Страница 36 из 43
В один из солнечных дней, когда дети снова уехали в школу с водителем, я встряхнулась.
Пора было поверить в то, что это состояние окончательное.
Все хорошо. Я у себя дома, у меня есть деньги, дети присмотрены и больше никто мне не изменит. Торопиться с новыми отношениями я не буду. Пусть заживет сначала эта рана.
Я отправилась в ванную, чтобы уложить волосы и выйти погулять и может быть пройтись по магазинам. В этот момент зазвонил телефон.
Как эти девайсы умеют звонить, когда приходит беда, так что чувствуешь ее заранее?

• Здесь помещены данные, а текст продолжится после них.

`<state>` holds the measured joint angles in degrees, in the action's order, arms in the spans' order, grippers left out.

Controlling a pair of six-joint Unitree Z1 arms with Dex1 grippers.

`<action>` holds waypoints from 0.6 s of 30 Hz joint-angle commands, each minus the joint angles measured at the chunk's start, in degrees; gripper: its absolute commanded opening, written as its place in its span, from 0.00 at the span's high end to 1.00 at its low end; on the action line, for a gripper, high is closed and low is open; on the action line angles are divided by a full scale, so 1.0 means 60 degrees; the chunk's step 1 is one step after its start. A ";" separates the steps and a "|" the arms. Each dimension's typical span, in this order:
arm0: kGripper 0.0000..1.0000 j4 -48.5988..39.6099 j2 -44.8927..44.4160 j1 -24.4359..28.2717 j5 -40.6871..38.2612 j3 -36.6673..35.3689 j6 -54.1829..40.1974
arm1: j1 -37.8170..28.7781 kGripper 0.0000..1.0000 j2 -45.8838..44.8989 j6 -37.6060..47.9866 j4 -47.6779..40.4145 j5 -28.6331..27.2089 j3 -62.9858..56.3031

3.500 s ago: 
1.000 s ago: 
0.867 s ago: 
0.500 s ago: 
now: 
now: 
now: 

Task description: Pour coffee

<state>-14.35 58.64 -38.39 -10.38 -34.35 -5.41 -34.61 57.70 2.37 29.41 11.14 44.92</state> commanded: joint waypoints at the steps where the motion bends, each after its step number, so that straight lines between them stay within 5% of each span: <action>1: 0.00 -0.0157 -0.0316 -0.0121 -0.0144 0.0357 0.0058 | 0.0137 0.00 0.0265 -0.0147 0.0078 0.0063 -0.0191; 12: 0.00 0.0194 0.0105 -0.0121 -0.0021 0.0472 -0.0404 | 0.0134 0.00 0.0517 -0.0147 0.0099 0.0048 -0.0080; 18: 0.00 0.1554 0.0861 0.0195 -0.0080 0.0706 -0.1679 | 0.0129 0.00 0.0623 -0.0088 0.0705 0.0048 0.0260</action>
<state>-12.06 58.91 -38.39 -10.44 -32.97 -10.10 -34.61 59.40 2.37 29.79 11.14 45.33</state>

Не знаю. Я отвечала на звонок с незнакомого номера трясущимися руками.
— Елена Валерьевна? — Сквозь шум в ушах услышала я официальный голос. — Михаил Игнатьевич ваш муж?
— Д-да, мой, — пересохшими губами ответила я, уже зная обо всем раньше, чем мне сообщили.
— Из третьей больницы вас беспокоят. Ваш муж уже неделю находится у нас в реанимации. Сегодня он пришел в себя и продиктовал ваш номер.
— Он… жив?
— Жив, но в очень тяжелом состоянии. За всю неделю удалось привести его в чувство лишь однажды, Елена Валерьевна. Возможно, вам стоит приехать. Его состояние может измениться в любой момент.
— Он может умереть? — Мои пальцы похолодели, и я сползла по стене, в коридоре, отметив непроизвольно, что именно тут я узнала новость о том, что нашей семьи больше нет.
И вот отражением той новости я слышу новость еще одну. Про Мишу.
— Это знает только бог, — слегка раздраженно отозвались в трубке. — Мы делаем все возможное.
— Что с ним случилось? — Наконец в мое сердце прорвалась полноценная паника. — Авария? Скажите, он попал в аварию?
— Почему в аварию? — Оторопели в трубке.
Не знаю, почему. Мне почему-то представилось, как Миша выходит со своим пустым лицом из дома, садится за руль, звонит, отдавая приказы водителям и помощникам, которые потом привозят нам еду и отвозят детей в школу, потом выбрасывает телефон в окно, смотрит на дорогу сухими глазами, едет пока не выбирается из города и там, на пустой трассе, разгоняется так, что стрелка спидометра упирается в ограничитель.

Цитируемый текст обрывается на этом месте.